The demand for the “right of the Israeli nation to self-determination”, in the present circumstances, those of the survival of the Zionist state, could not be other than reactionary; but after the removal of the Zionist state and after the reconquest by the Palestinians of their rights, and only then, it would be possible to recognize the right to self-determination of the Jewish national minority in Palestine, but on the very strict condition that the exercise of this right does not undermine the rights of any people; this means, above all, that the exercise of this right must be in harmony with the right of the Palestinian Arab people to self-determination. Moreover, the Arab revolution would not permit the creation of a state having expansionist ambitions, or of a state armed by imperialism.

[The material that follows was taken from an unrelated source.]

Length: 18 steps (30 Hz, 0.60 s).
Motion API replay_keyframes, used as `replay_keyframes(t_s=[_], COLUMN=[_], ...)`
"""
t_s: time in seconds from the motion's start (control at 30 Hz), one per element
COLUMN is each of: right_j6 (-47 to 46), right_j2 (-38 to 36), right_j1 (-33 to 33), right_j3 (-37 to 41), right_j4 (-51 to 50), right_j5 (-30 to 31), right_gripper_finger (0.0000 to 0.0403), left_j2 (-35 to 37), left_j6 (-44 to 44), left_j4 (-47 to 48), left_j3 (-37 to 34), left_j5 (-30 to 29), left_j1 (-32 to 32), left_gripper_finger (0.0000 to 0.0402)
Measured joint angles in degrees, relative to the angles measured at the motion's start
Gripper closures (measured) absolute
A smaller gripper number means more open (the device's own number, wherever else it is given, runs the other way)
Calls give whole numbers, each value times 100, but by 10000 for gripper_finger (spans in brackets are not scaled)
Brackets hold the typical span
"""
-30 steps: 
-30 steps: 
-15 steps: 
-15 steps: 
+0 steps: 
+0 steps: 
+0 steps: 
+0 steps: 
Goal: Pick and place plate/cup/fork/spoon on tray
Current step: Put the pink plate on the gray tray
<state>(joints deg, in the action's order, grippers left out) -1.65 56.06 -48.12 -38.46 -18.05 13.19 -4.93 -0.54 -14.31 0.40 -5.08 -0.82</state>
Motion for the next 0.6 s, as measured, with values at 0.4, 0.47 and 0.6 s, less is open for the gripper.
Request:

In any case, revolutionary Marxists in Israel should educate the Jewish proletariat in the perspective of a unified state, the only perspective which is compatible with the real interests of the proletariat, just as it is the duty of Arab revolutionaries to fight chauvinistic tendencies among the Arab workers.

Many people might think that such a solution is utopian. But I am not the only one who considers that the task of revolutionaries is to help make Utopia become reality.